**Your instructions:** Gather each line of the records where "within" appears.

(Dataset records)
++++++++++

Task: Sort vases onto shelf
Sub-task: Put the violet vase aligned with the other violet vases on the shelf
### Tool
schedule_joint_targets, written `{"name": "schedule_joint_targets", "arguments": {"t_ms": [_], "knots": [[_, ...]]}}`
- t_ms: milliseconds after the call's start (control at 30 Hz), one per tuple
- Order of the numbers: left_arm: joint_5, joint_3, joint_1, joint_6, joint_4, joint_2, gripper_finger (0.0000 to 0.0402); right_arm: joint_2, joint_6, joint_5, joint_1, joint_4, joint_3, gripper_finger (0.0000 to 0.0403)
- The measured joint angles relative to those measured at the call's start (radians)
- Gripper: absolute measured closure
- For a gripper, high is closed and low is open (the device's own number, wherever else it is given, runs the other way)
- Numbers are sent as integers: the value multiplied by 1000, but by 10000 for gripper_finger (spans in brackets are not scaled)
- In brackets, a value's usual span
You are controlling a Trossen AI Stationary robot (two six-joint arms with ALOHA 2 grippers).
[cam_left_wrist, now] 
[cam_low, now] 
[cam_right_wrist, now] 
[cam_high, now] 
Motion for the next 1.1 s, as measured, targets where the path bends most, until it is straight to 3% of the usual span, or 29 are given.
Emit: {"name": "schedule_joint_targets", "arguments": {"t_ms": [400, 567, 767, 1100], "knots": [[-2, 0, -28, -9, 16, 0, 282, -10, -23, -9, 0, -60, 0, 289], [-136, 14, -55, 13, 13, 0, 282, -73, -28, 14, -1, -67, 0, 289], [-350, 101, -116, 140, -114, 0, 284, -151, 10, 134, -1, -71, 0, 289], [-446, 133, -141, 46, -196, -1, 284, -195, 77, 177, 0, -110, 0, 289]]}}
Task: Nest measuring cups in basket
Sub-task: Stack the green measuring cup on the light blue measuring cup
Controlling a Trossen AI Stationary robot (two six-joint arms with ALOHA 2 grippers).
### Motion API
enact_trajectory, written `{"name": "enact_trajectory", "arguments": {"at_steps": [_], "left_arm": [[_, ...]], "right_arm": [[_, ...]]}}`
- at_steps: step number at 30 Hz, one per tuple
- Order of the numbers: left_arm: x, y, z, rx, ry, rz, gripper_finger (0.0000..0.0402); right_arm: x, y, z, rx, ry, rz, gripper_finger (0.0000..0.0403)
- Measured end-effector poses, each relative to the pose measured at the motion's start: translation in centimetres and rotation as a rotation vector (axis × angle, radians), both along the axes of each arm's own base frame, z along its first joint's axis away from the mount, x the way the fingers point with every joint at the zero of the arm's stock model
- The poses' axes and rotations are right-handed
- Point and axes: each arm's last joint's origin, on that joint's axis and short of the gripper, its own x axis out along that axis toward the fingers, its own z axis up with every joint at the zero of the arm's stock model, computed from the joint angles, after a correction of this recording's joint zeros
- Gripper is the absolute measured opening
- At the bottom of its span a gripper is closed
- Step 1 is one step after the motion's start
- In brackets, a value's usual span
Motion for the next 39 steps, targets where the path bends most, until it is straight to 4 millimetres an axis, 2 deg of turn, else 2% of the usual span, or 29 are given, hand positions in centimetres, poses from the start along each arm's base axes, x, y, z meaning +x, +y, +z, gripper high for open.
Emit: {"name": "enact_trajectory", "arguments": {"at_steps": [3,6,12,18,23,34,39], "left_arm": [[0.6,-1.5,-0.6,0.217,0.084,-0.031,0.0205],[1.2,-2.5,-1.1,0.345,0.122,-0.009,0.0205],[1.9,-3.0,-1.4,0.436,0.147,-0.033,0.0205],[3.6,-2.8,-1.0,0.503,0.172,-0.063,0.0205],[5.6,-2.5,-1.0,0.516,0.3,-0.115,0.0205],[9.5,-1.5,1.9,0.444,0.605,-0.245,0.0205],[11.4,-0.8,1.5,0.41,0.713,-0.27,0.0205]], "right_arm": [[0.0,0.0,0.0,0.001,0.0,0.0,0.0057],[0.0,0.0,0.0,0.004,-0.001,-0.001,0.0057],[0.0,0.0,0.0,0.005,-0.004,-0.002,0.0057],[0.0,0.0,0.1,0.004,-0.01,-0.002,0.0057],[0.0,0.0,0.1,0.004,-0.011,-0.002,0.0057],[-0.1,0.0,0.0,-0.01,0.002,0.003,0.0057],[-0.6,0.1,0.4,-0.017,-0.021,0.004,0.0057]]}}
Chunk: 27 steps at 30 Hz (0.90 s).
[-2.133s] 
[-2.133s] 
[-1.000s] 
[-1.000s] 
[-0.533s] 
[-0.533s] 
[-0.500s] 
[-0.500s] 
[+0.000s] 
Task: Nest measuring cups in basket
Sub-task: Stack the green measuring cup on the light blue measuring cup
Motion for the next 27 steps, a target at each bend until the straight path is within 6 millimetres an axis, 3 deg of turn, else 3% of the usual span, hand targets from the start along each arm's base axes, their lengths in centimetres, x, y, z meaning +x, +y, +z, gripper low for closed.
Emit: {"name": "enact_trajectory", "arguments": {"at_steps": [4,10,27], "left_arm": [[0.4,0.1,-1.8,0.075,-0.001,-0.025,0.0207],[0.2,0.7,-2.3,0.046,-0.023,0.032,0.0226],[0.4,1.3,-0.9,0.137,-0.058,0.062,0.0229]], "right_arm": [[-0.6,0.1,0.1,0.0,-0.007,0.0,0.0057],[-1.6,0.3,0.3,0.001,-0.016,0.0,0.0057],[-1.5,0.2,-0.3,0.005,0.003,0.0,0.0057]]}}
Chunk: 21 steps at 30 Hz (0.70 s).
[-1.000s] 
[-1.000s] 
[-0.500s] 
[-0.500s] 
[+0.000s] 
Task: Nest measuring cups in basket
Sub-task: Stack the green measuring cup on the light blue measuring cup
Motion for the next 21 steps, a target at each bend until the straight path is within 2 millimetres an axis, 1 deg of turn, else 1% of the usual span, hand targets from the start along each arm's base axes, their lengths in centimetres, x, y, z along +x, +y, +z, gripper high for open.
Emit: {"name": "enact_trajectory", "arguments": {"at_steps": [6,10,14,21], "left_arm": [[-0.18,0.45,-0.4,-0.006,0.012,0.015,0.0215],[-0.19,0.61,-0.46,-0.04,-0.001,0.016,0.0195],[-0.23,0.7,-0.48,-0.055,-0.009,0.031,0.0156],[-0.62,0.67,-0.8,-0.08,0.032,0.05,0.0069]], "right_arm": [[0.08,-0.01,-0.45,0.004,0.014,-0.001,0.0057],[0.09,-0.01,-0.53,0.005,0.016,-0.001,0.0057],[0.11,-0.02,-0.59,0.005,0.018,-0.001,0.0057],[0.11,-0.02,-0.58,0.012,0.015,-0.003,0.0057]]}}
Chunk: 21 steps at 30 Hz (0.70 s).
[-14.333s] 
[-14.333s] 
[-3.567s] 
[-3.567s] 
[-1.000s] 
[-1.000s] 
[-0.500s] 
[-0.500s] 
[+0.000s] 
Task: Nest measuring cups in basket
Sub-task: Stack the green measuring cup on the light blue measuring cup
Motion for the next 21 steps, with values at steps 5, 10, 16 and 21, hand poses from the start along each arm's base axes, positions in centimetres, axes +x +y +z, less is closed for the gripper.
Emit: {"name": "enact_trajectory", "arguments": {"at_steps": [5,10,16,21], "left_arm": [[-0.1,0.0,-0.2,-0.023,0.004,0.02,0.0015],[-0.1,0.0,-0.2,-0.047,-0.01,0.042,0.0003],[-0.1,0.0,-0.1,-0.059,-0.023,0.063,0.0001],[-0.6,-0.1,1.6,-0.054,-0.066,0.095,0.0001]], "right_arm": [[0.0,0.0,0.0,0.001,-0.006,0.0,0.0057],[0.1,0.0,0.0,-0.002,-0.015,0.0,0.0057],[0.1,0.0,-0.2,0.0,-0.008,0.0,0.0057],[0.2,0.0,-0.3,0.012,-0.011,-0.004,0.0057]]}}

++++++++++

**The completed task:**
Motion for the next 27 steps, a target at each bend until the straight path is within 6 millimetres an axis, 3 deg of turn, else 3% of the usual span, hand targets from the start along each arm's base axes, their lengths in centimetres, x, y, z meaning +x, +y, +z, gripper low for closed.
Motion for the next 21 steps, a target at each bend until the straight path is within 2 millimetres an axis, 1 deg of turn, else 1% of the usual span, hand targets from the start along each arm's base axes, their lengths in centimetres, x, y, z along +x, +y, +z, gripper high for open.

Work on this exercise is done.